Nerve injury is more common in nulliparous women and is associated with long labor, fetal macrosomia, and certain positions that women assume during labor. Peripheral nerve injuries typically manifest as weakness or numbness in the distribution of the affected nerve(s), and most authors describe an uncomplicated resolution of the neuropathy within approximately 6 months. The development of a complex regional pain syndrome has also been described.

 

Prognosis

The prognosis of subsequent pregnancies depends on the cause for abnormal labor. For example, if abnormal labor occurs from macrosomia, the next infant may not be macrosomic. However, if the abnormal labor was secondary to a contracted pelvis with a normal-sized or small infant, then the likelihood for a recurrence of abnormal labor is high.

In an attempt to determine whether increasing maternal age is more commonly associated with dystocia, a study by Treacy et al demonstrated that the incidences of oxytocin augmentation, prolonged labor, instrument delivery, and intrapartum cesarean delivery (including cesarean for dystocia) all increased significantly and progressively with increasing maternal age.[22] This study used an established active management protocol, and oxytocin augmentation proved a generally effective intervention in all age categories. These findings have implications for the analysis of intervention rates by health care providers, particularly in developed countries where the proportion of older nulliparas is increasing.

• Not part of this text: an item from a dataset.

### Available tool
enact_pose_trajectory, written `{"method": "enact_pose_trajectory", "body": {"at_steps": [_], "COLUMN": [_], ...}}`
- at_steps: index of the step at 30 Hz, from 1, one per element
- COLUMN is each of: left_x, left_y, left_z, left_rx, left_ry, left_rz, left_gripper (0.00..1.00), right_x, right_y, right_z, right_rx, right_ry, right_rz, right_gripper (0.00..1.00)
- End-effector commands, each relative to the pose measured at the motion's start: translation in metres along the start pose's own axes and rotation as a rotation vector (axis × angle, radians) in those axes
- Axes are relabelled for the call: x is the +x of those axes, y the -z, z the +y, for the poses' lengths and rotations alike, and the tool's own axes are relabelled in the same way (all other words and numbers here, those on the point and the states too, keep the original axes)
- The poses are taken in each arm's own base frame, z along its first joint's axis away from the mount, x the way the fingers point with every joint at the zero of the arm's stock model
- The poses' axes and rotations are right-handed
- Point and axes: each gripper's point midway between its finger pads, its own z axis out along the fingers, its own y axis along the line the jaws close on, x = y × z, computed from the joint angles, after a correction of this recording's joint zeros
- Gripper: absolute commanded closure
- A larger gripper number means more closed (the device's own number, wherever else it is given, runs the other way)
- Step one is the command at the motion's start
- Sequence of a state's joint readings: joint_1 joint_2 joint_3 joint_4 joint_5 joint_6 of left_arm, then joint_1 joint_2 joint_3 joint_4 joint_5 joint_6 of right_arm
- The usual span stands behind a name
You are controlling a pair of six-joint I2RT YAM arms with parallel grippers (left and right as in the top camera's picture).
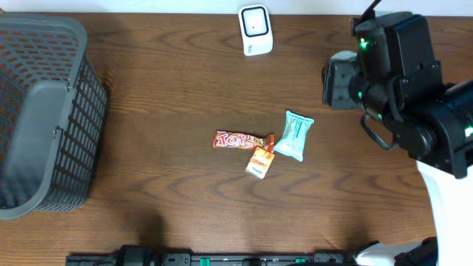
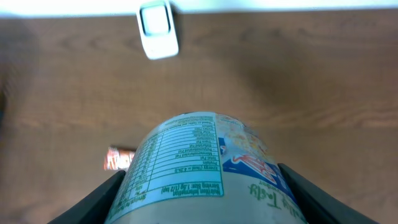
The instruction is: Scan the item barcode
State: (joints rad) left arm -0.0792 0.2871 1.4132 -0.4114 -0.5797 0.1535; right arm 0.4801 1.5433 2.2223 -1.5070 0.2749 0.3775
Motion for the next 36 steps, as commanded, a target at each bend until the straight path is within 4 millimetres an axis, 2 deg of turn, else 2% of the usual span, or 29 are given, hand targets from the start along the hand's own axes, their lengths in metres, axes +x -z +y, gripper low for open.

A study by Zhu et al revealed that, with increasing interpregnancy intervals, the risk for labor dystocia increases. Both functional and mechanical dystocia were more prevalent in first births than in subsequent births. In singleton births to multiparous mothers, labor dystocia was associated with the interpregnancy interval in a dose-response fashion. Compared with an interpregnancy interval of less than 2 years, the adjusted odds ratios that was associated with interpregnancy intervals of 2-3, 4-5, 6-7, 8-9, and 10+ years were 1.06, 1.15, 1.25, 1.31, and 1.50, respectively, when controlled for other reproductive risk factors. Functional dystocia was associated more strongly with interpregnancy interval than mechanical dystocia.

 

Patient Education

The patient must be aware of all risks involved with labor, including the potential for emergent cesarean delivery if the fetus appears compromised. Furthermore, she should be kept informed of her status throughout the labor course, especially if a change in management is anticipated. Counsel patients early in pregnancy that maternal weight gain correlates with fetal weight gain, and excessive gain and prepregnancy obesity are risk factors for abnormal labor.